*Description of the task:* What lines of the data hold the string "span"? Copy them all.

#### Dataset content ####

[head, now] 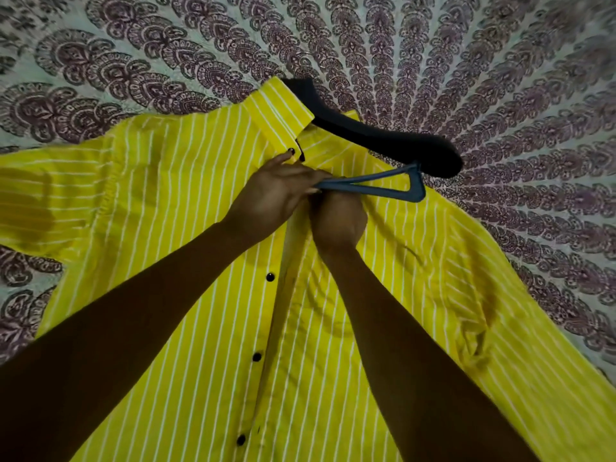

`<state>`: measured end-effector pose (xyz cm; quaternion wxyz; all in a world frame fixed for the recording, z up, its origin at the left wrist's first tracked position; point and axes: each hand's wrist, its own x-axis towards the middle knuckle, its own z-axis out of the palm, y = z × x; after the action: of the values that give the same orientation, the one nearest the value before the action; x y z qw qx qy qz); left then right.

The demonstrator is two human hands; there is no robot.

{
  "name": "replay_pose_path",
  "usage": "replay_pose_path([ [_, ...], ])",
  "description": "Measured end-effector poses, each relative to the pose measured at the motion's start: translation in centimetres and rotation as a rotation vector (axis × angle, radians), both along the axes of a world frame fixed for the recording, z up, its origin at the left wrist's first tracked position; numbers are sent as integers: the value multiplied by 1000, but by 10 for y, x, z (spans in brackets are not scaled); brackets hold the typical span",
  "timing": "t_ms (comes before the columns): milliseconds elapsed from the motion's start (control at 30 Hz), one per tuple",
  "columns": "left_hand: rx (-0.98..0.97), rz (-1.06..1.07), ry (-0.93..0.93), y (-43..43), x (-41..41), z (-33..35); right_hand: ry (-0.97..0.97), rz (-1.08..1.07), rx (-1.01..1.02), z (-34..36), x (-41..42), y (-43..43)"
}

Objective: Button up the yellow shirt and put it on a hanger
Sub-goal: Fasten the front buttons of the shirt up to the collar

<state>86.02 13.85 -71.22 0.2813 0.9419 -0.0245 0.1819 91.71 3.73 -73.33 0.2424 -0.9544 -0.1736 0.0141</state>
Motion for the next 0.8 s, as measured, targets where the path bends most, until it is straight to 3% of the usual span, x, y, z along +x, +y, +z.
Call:
replay_pose_path([
  [67,-3,-10,-24,0,0,1,298,26,179,-5,17,-13],
  [167,-16,-21,-64,1,-2,-3,625,-204,762,4,44,-47],
  [233,-26,-30,-49,0,-3,-7,871,-291,948,14,61,-73],
  [333,-34,-31,8,-1,-4,-8,1131,-296,1050,28,81,-96],
  [400,52,-47,56,-2,-4,-11,1089,-290,1093,38,91,-104],
  [533,190,-107,98,-2,-5,-20,722,-235,1101,50,100,-99],
  [733,255,9,206,-15,14,-29,361,20,847,56,57,-20],
  [800,48,124,266,-19,19,-28,360,208,626,48,42,-5],
])
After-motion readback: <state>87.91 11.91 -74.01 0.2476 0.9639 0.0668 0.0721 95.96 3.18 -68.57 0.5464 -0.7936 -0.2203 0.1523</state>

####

*Task response:*
  "description": "Measured end-effector poses, each relative to the pose measured at the motion's start: translation in centimetres and rotation as a rotation vector (axis × angle, radians), both along the axes of a world frame fixed for the recording, z up, its origin at the left wrist's first tracked position; numbers are sent as integers: the value multiplied by 1000, but by 10 for y, x, z (spans in brackets are not scaled); brackets hold the typical span",
Motion for the next 0.8 s, as measured, targets where the path bends most, until it is straight to 3% of the usual span, x, y, z along +x, +y, +z.

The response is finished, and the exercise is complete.